What the exercise asks: From the first line of the material below to the line containing "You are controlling", repeat every line exactly and add nothing.

- - -

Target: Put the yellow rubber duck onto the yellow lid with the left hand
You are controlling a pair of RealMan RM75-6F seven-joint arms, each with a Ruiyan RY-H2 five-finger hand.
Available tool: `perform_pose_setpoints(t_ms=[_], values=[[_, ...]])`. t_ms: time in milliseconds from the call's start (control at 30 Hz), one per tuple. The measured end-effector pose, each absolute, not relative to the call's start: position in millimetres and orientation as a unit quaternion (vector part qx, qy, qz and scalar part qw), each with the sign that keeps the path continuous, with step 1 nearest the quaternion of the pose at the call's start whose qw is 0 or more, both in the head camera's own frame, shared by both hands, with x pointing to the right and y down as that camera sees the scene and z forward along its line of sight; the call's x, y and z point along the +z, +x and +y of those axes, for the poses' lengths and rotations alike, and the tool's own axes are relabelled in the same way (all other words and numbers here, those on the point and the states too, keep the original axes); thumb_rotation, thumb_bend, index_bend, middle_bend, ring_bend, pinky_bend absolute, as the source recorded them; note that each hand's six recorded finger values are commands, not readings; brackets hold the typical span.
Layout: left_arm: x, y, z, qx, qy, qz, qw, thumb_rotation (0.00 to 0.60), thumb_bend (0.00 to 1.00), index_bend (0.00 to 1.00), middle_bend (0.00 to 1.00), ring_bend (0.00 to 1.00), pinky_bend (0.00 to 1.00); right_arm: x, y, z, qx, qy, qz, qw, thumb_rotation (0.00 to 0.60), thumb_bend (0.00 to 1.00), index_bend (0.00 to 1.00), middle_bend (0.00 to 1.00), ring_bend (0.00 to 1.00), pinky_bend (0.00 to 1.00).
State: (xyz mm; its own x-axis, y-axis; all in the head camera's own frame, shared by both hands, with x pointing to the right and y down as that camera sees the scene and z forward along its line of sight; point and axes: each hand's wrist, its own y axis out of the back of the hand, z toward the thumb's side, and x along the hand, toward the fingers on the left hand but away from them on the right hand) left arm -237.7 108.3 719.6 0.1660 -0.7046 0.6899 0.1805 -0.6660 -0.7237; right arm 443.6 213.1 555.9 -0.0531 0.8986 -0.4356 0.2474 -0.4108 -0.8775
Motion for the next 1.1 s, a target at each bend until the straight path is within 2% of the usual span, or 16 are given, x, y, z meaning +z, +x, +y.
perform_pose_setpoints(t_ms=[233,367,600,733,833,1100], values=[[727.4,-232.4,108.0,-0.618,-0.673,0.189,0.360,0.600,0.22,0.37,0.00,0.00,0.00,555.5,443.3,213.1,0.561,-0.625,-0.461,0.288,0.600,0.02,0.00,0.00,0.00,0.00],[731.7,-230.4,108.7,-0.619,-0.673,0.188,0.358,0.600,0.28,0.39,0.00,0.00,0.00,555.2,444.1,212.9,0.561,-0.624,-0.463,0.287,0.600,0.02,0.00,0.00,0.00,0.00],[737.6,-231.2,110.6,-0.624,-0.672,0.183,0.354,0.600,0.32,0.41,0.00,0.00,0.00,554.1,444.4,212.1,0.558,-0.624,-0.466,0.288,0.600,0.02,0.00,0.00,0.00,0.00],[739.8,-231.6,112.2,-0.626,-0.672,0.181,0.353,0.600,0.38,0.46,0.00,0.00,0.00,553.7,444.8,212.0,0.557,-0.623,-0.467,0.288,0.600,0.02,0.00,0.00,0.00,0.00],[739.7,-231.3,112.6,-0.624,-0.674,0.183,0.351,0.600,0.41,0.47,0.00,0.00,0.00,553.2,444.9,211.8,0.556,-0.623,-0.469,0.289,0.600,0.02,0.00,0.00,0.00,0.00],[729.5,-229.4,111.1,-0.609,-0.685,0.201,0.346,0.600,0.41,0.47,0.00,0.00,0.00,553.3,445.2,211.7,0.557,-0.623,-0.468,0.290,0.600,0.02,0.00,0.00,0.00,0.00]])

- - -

Output of the exercise:
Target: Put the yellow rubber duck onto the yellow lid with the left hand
You are controlling a pair of RealMan RM75-6F seven-joint arms, each with a Ruiyan RY-H2 five-finger hand.

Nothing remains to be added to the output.